Moore Foundation Gives Stanford $13.5 Million To Build “Accelerator on a Chip”

Posted by in categories: biotech/medical, computing, electronics, mobile phones, particle physics, security

Today’s particle accelerators are massive machines, but physicists have been working on shrinking them down to tabletop scales for years. The Gordon and Betty Moore Foundation just awarded a $13.5 million grant to Stanford University to develop a working “accelerator on a chip” the size of a shoebox over the next five years.

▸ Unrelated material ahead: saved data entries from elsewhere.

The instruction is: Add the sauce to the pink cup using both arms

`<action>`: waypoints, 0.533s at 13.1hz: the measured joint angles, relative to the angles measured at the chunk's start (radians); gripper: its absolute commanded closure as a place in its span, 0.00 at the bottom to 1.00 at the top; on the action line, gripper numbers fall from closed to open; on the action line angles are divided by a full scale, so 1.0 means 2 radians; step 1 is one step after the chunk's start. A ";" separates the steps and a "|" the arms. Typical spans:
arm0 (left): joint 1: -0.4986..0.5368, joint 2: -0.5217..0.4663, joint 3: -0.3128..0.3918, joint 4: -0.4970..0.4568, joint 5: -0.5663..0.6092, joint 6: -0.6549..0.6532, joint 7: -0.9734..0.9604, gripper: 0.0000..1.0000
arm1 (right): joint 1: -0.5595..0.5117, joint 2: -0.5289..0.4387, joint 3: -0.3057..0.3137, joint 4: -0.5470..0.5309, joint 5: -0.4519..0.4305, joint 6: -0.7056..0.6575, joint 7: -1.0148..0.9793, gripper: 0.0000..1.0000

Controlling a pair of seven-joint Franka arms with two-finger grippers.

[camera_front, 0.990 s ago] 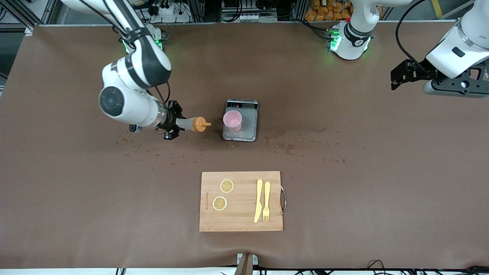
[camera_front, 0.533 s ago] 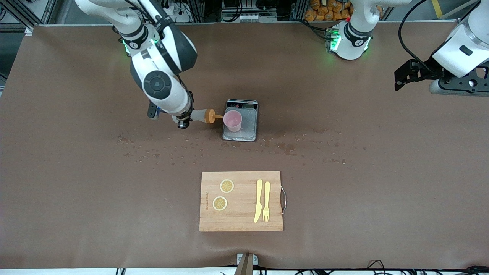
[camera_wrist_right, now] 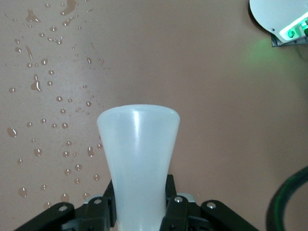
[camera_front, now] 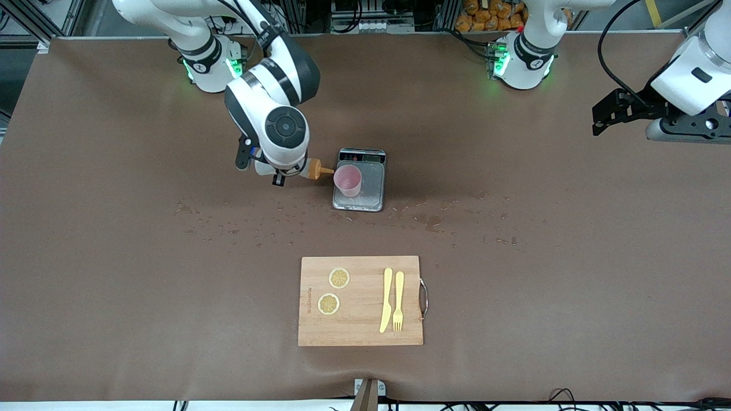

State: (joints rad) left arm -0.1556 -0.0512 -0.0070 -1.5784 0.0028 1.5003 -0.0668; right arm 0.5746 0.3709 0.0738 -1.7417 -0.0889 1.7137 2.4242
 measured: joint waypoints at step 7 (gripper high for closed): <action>0.000 0.001 -0.001 0.007 0.000 -0.008 0.000 0.00 | 0.030 0.066 0.000 0.087 -0.047 -0.091 0.021 0.60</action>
State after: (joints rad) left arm -0.1557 -0.0495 -0.0094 -1.5636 0.0028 1.4848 -0.0670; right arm 0.6346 0.5038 0.0737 -1.5681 -0.1833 1.5316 2.4656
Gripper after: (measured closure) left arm 0.000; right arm 0.599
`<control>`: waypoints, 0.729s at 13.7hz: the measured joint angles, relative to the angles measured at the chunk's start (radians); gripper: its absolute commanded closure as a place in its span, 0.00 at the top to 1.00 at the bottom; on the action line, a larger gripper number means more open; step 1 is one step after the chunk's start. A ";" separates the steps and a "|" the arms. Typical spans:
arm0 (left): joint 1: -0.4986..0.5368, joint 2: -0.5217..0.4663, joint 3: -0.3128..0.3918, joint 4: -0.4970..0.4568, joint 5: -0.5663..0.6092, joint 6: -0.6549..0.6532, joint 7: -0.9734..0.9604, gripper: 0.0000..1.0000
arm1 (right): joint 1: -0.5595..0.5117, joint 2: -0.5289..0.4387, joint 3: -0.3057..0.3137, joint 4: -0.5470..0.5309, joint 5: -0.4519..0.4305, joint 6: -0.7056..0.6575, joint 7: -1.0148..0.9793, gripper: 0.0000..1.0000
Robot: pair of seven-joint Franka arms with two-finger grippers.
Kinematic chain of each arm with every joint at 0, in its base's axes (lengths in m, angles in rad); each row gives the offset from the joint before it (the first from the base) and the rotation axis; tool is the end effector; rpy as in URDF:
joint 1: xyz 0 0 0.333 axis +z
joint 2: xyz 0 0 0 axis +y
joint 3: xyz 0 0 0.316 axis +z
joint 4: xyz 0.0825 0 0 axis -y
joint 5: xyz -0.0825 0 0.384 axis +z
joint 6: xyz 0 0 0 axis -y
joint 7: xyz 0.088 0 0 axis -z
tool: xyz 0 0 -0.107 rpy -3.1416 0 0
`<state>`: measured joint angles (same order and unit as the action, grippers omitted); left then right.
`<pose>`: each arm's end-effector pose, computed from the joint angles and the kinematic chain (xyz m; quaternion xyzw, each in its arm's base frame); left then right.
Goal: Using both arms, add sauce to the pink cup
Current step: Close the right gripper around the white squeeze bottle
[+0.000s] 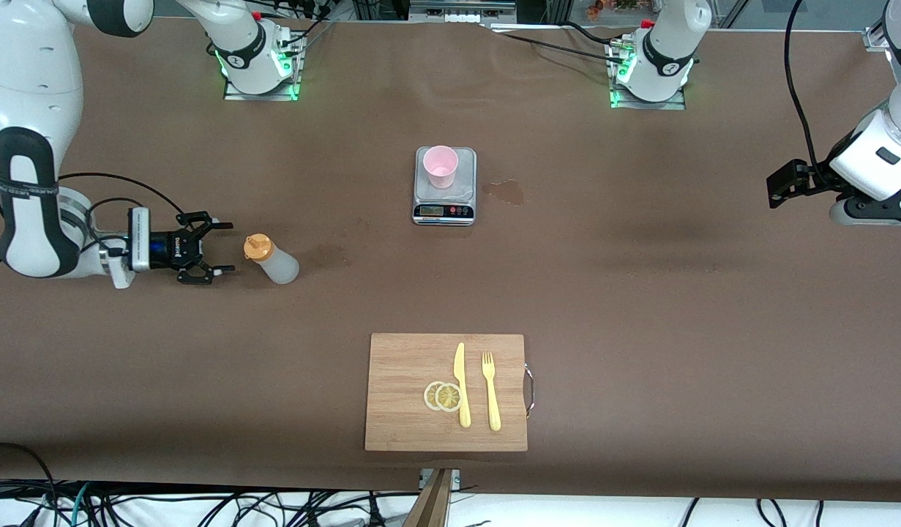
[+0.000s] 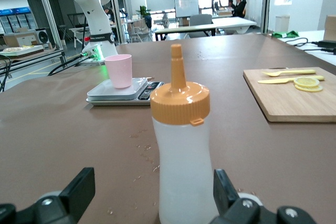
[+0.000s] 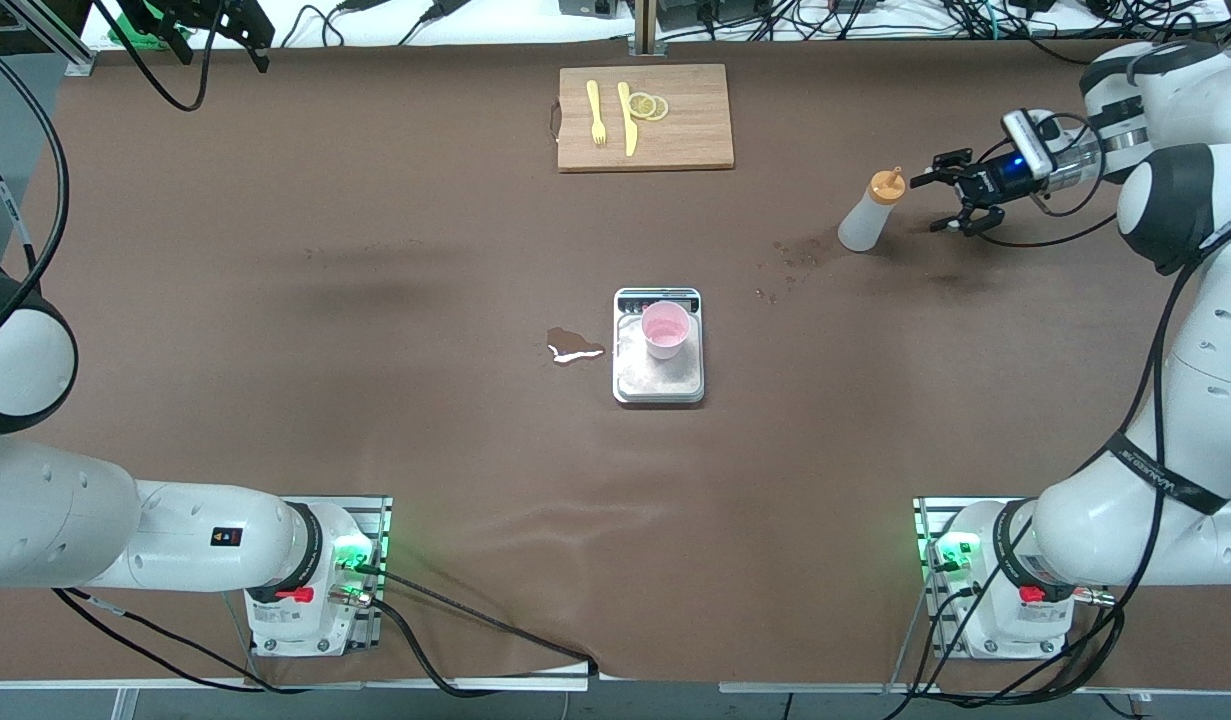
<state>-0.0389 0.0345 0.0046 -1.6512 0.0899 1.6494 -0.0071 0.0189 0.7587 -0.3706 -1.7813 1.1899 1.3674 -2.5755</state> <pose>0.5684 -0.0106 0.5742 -0.9987 0.0179 0.0172 0.0452 0.5670 -0.0748 0.1530 -0.5363 -0.5931 -0.3621 0.4791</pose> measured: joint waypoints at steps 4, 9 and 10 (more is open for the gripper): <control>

The international collaboration will build on prior experiments by physicists at SLAC/Stanford and Germany’s Friedrich-Alexander University in Erlangen-Nuremberg. If successful, the prototype could usher in a new generation of compact particle accelerators that could fit on a laboratory bench, with potential applications in medical therapies, x-ray imaging, and even security scanner technologies.

The idea is to “do for particle accelerators what the microchip industry did for computers,” SLAC National Accelerator Laboratory physicist Joel England told Gizmodo. Computers used to fill entire rooms back when they relied on bulky vacuum tube technology. The invention of the transistor and subsequent development of the microchip made it possible to shrink computers down to laptop and cell phone scales. England envisions a day when we might be able to build a handheld particle accelerator, although “there’d be radiation issues, so you probably wouldn’t want to hold one in your hand.”